Corona® display groups or Gideros® sprites are very useful, by the way! They are very similar to the layers you already know from Photoshop or Flash.

-- CORONA:
-- CREATE A GROUP
MyGroup = display.newGroup( )
-- PUT EMITTER INTO GROUP
MyGroup:insert( Particles.GetEmitter("MyEmitter") )

-- GIDEROS:
-- CREATE A SPRITE
MyGroup = Sprite.new( )
-- PUT EMITTER INTO SPRITE
MyGroup:addChild( Particles.GetEmitter("MyEmitter") )

Another way to specify where your particles should be drawn to is the .DrawParent property of a particle type, which was introduced with Particle Candy 1.0.27 (see reference, section 'CreateParticleType()').

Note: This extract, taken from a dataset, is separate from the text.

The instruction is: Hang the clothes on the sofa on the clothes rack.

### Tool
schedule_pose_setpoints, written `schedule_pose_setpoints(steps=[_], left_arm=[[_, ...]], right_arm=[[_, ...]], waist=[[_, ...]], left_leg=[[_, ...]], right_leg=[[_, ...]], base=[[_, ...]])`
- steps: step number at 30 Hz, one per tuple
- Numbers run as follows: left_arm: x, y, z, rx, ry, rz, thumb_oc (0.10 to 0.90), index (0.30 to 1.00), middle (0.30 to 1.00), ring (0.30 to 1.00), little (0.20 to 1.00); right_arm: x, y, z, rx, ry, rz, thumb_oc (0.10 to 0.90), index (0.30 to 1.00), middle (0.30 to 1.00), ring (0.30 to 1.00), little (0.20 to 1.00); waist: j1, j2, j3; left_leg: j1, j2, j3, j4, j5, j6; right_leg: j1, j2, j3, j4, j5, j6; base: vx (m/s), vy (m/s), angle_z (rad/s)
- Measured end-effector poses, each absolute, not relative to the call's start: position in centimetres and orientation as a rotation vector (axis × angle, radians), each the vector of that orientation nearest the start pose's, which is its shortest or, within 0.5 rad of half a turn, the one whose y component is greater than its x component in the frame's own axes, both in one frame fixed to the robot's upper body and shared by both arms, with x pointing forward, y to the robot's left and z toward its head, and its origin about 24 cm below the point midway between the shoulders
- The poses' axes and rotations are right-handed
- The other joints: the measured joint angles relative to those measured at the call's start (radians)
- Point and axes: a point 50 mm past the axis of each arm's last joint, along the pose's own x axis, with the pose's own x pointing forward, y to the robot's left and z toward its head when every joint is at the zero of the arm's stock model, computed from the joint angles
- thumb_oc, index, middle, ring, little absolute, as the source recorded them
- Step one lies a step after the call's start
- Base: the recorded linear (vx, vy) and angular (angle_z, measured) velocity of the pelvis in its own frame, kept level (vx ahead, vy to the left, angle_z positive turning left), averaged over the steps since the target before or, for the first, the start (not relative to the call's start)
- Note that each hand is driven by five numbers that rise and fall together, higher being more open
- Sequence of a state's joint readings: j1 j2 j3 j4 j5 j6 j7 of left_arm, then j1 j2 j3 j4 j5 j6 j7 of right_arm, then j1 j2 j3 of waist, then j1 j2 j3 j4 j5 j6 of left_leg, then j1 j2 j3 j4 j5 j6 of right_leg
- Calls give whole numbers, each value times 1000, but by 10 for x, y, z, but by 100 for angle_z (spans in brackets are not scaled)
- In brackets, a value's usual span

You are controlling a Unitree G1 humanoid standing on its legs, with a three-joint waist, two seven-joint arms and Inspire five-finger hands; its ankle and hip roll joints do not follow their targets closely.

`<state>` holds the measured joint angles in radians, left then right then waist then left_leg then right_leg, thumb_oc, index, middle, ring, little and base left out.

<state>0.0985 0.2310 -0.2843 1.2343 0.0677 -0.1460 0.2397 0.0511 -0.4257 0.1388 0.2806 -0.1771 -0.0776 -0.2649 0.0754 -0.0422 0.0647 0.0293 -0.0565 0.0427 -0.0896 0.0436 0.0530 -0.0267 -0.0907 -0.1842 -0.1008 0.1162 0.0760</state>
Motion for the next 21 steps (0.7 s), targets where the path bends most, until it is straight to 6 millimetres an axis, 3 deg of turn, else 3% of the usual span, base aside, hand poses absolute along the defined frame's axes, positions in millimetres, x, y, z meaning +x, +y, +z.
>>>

Use the .DrawParent property to specify a group / sprite handle where the particles should be drawn to, regardless of the current emitter parent.

GOT BUILD ERRORS?
Particle Candy uses the SDK's plain standard API only, so it should run well on all devices supported by the SDK.

If your build doesn't run on your device, it may be related to the build.settings file in the project folder. Simply edit it or replace it by another one.

As with all seperate LUA files and modules, the Particle Candy library file should be placed within your project's root folder, where your main.lua resides (don't forget to change the path in the "require" line, too) to avoid any path problems.